Big gaming companies get DHS help to keep players from becoming terrorists
Last December, the United Nations warned of an overlooked but critical “emerging terrorist threat”: extremists radicalizing members of online gaming communities.
Despite ample interest in saving gamers from such exploitation, experts say that a lack of research funding on the topic has put the gaming industry behind social networks when it comes to counterterrorism efforts. That’s starting to change, though. Within the past week, researchers told Ars that the US Department of Homeland Security has, for the first time, awarded funding—nearly $700,000—to a research group working directly with major gaming companies to develop effective counterterrorism methods and protect vulnerable gamers.
The new project will span two years. It’s spearheaded by Middlebury College’s Institute of International Studies, which hosts the Center on Terrorism, Extremism, and Counterterrorism (CTEC). Vice reported that other partners include a nonprofit called Take This, which focuses on gaming impacts on mental health, and a tech company called Logically, which Vice says works “to solve the problem of bad online behavior at scale.”
The researchers have summarized their overarching goals for the DHS project as “the development of a set of best practices and centralized resources for monitoring and evaluation of extremist activities as well as a series of training workshops for the monitoring, detection, and prevention of extremist exploitation in gaming spaces for community managers, multiplayer designers, lore developers, mechanics designers, and trust and safety professionals.”
Take This research director Rachel Kowert told Ars that the primary objective of the project is to develop gaming industry-focused resources. Her group’s ambitious plan is to reach out to big companies first, then engage smaller companies and indie developers for maximum impact.
Alex Newhouse, deputy director of CTEC, told Ars that the project will start by targeting big gaming companies that “essentially act like social platforms,” including Roblox, Activision Blizzard, and Bungie.
Although project funding was just approved, Newhouse said that CTEC’s work has already begun. For six months, the group has been working with Roblox, and Newhouse said it is also in “very preliminary” talks with the Entertainment Software Association about ways to expand the project.
Borrowing social media counterterrorism methods
Newhouse said that within DHS, the FBI has become increasingly interested in research like CTEC’s to combat domestic terrorism—but, to his knowledge, no federal organization has funded such data collection.
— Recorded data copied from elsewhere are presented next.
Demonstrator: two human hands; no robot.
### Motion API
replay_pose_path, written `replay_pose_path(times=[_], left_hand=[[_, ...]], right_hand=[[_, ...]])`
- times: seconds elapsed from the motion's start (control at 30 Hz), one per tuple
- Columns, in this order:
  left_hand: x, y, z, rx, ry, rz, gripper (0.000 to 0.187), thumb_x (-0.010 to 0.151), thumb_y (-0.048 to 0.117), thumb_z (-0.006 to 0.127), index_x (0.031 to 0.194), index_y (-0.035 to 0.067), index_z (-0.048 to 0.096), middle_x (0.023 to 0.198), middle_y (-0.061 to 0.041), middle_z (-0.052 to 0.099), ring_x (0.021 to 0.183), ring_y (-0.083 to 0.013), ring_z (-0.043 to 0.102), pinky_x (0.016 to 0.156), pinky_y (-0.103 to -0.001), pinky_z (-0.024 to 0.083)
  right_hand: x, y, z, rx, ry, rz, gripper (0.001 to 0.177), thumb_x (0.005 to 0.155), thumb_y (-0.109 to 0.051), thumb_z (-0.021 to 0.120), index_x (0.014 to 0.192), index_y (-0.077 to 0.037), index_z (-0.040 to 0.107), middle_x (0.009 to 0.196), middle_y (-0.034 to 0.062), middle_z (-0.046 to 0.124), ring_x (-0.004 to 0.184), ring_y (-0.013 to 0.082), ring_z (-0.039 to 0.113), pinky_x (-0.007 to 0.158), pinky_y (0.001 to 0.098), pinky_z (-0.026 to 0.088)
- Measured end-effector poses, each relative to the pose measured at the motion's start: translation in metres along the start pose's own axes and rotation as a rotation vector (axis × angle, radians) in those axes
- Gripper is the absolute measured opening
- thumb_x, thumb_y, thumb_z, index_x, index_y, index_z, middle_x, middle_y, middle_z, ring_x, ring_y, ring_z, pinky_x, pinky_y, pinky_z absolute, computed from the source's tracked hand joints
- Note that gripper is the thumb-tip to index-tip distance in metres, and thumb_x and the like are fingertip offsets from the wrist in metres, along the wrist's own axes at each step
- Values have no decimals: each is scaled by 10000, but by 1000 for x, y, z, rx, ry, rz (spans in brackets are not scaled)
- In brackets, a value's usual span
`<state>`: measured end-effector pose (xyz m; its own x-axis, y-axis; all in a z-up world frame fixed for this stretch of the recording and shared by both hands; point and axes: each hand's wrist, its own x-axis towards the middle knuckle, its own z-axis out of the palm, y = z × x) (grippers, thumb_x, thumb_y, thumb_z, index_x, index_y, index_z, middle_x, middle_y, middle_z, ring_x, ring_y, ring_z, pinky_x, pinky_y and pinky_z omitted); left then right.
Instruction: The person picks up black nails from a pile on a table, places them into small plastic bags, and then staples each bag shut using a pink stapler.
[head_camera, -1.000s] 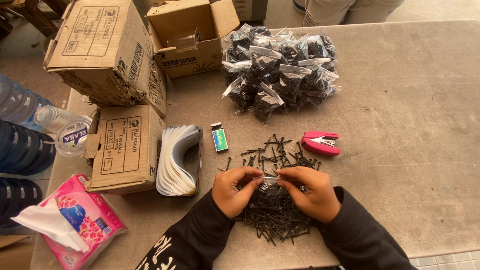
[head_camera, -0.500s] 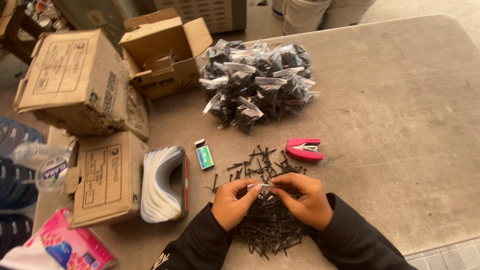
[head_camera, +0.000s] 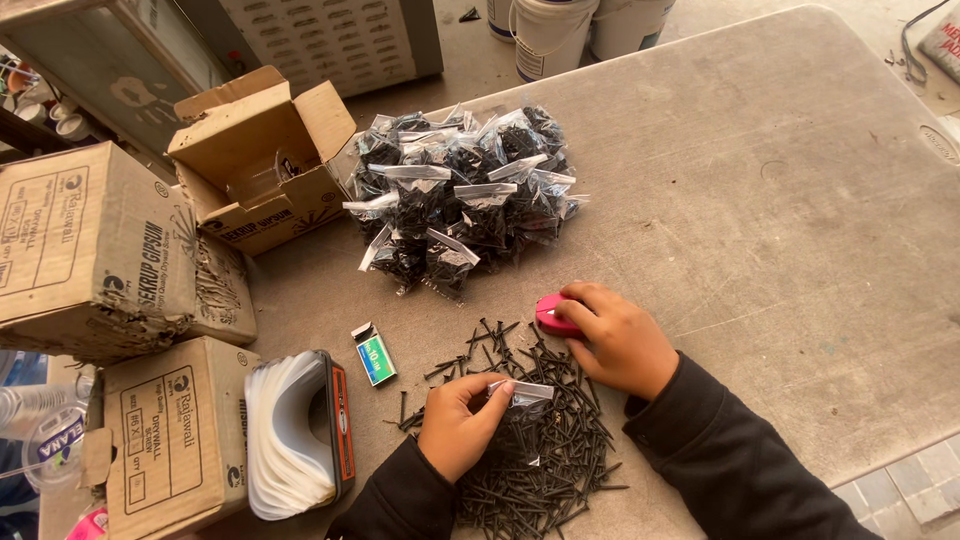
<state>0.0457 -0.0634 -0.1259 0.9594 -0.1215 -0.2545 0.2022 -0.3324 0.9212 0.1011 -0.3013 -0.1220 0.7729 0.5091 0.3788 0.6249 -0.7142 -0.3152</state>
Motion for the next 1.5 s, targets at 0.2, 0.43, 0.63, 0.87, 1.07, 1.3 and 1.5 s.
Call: replay_pose_path(times=[0.2,0.43,0.63,0.87,1.07,1.3,1.5], left_hand=[[-1,8,-2,50,-10,79,193,844,256,653,858,128,797,719,64,739,628,-41,602,578,-221,458],[-8,13,-6,-15,52,353,118,836,188,678,874,119,767,1031,-58,767,979,-182,729,894,-320,544],[-23,24,-12,-4,206,651,96,866,76,646,909,49,729,1028,-123,728,929,-229,729,882,-326,567],[-34,20,-9,78,332,665,95,863,104,651,896,45,719,950,-96,689,860,-211,694,812,-306,553],[-42,21,-9,97,395,712,89,865,90,651,866,19,704,911,-108,679,808,-208,686,764,-287,564],[-43,16,-10,1,391,674,61,848,84,687,832,27,672,861,-112,696,822,-213,686,775,-299,567],[-44,12,-8,-79,402,568,76,844,128,703,857,53,695,862,-79,710,812,-181,693,711,-265,563]], right_hand=[[-1,-6,5,-116,61,24,284,811,-156,692,1032,7,618,1133,194,651,1078,334,638,941,391,515],[-9,-39,10,998,233,719,345,704,-46,795,1003,-50,623,1059,132,727,856,185,726,798,266,613],[-15,-77,22,1540,357,826,318,794,-120,695,1044,49,595,910,197,695,790,266,683,743,355,568],[-19,-103,19,1668,512,742,216,843,-95,654,1020,-36,544,906,163,648,786,241,636,720,312,512],[-17,-122,10,1671,473,551,207,814,-64,676,962,-63,531,1281,327,563,1165,403,583,968,435,481],[-29,-109,26,1638,416,513,226,813,-65,726,949,-81,546,902,160,664,806,241,649,753,324,537],[-24,-109,25,1648,361,464,302,805,-97,738,1034,-42,549,1211,297,600,1126,371,607,921,417,540]])
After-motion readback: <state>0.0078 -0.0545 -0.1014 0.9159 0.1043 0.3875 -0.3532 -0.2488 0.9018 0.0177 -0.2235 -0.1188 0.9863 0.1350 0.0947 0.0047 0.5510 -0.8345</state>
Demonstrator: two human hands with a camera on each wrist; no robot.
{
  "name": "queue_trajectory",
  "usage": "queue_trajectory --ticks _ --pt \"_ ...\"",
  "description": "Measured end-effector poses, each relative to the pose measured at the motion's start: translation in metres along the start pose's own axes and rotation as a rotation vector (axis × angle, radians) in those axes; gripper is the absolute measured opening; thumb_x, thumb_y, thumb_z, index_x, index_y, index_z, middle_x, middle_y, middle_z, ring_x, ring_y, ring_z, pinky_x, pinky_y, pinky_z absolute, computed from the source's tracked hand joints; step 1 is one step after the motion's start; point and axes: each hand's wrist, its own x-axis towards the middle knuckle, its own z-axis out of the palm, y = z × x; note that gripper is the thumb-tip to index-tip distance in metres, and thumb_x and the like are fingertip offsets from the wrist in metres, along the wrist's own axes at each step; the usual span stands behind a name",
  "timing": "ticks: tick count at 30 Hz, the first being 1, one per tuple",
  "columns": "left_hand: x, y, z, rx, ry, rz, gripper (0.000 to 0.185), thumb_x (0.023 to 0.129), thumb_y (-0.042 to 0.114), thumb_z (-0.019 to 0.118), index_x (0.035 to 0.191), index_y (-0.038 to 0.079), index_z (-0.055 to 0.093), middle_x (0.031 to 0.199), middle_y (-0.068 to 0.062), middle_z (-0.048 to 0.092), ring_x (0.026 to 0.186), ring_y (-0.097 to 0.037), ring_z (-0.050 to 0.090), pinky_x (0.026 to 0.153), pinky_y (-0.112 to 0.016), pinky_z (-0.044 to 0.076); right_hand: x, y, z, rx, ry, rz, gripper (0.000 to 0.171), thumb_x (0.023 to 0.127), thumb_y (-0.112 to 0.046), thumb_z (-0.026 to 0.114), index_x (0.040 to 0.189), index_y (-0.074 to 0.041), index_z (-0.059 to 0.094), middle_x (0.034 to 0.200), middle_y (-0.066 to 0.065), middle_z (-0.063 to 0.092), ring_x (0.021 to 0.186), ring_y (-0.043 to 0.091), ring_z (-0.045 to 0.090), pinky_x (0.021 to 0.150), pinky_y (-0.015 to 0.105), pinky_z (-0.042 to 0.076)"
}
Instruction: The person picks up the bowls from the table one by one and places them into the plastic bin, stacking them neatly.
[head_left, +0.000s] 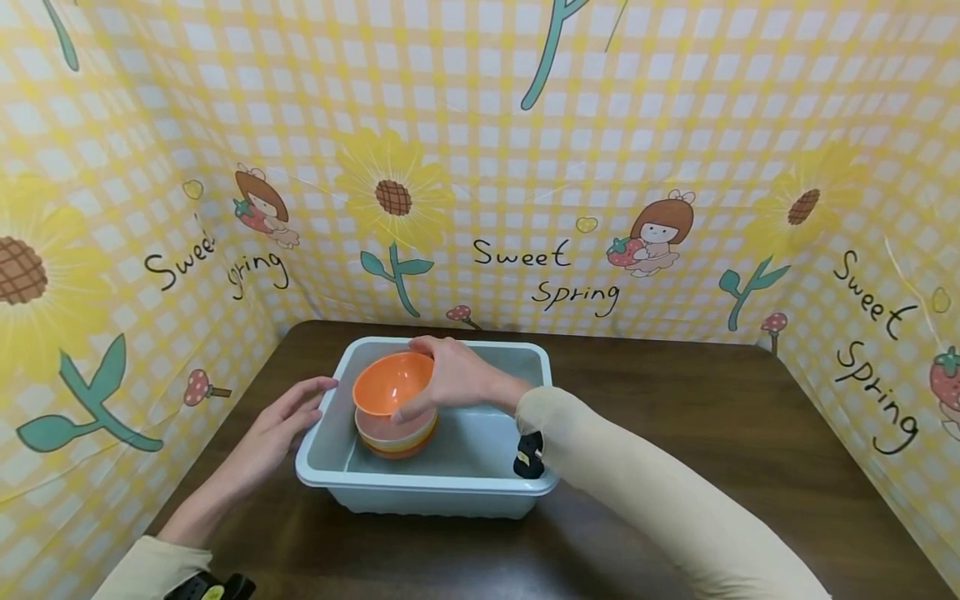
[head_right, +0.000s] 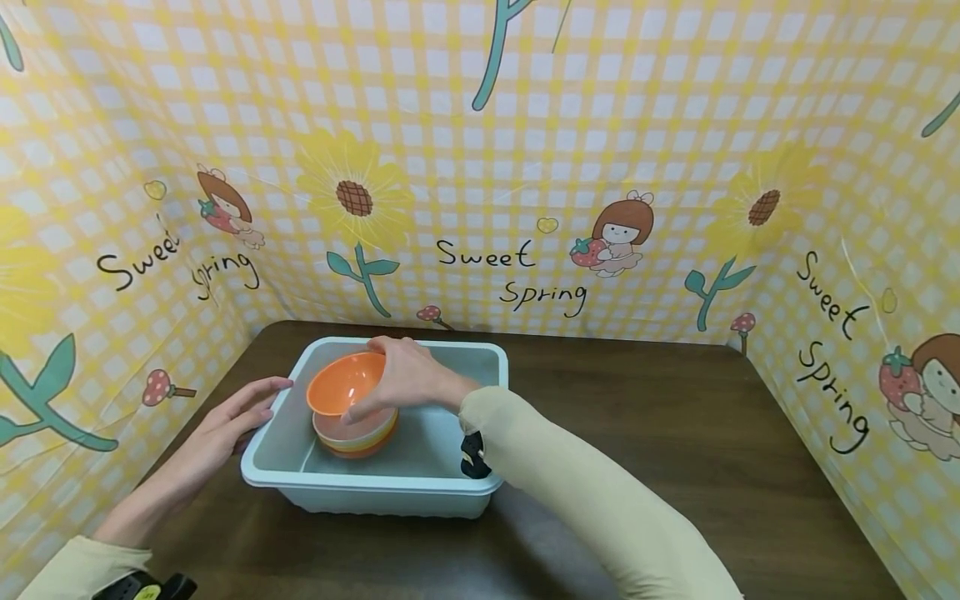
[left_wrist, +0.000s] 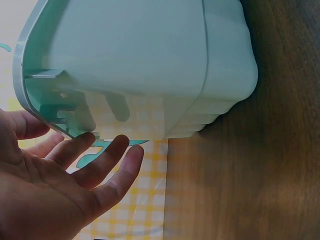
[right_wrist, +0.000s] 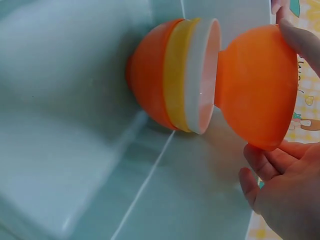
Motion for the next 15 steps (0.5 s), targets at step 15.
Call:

Although his project is only funded for two years, Newhouse wants to push the gaming industry within five years to implement the same standards for combating extremism that social networking platforms already have.
“I want game developers, especially big ones like Roblox and Microsoft, to have dedicated counterextremism in-games teams,” Newhouse told Ars. “In these days, we need to push to be that sophisticated on the games industry side as well.”
Newhouse plans to rely on his experience helping tech giants like Google and Facebook organize counterterrorism teams. He says that CTEC’s biggest priority is convincing the gaming industry to invest in proactively moderating extremist content by “implementing increasingly sophisticated proactive detection and moderation systems” that social networks also use.
Historically, Newhouse said that gaming companies have relied mostly on players to report extremist content for moderation. That’s not a good enough strategy, he said, because radicalization often works by pumping up a gamer’s self-esteem, and people who are manipulated to view this sort of online engagement as positive often don’t self-report these radicalizing events. By relying strictly on user reports, gaming companies are “not going to actually detect anything on the initial recruitment and radicalization level,” he said.
Daniel Kelley, the associate director for the Anti-Defamation League’s Center for Technology and Society, told Ars that online gaming companies are approximately 10 years behind social media companies in flagging this issue as critical.
Limited funding for online gaming counterextremism efforts
Kowert, of Take This, first became interested in the link between online gaming communities and real-world violent extremism after she encountered a 2019 nationally representative survey from ADL. It found that nearly 1 in 4 respondents “were exposed to extremist white supremacist ideology in online games.” Newhouse said that estimate is “probably too conservative at this point.”
Still, ADL said, “the evidence of the widespread extremist recruiting or organizing in online game environments (such as in Fortnite or other popular titles) remains anecdotal at best, and more research is required before any broad-based claims can be made.”
Today, the research base remains limited, but it has become apparent that the issue is not just impacting adults. When ADL expanded its survey in 2021 to reach almost 100 million respondents, the survey included young gamers ages 13–17 for the first time. ADL found that 10 percent of young gamers were “exposed to white supremacist ideologies in the context of online multiplayer games.”
Kowert immediately responded to the 2019 ADL report by pivoting her research and teaming up with Newhouse. She told Ars that the reason there’s so little research is because there’s so little funding.
Kelley told Ars that while it’s good to see research finally receive funding, ADL recommends that government inject way more funding into nipping the issue in the bud. “This is not a time to be supporting stuff with drop-in-the-bucket funds,” Kelley said. “There’s a lot more that the Department of Justice needs to do to fund these kinds of efforts.”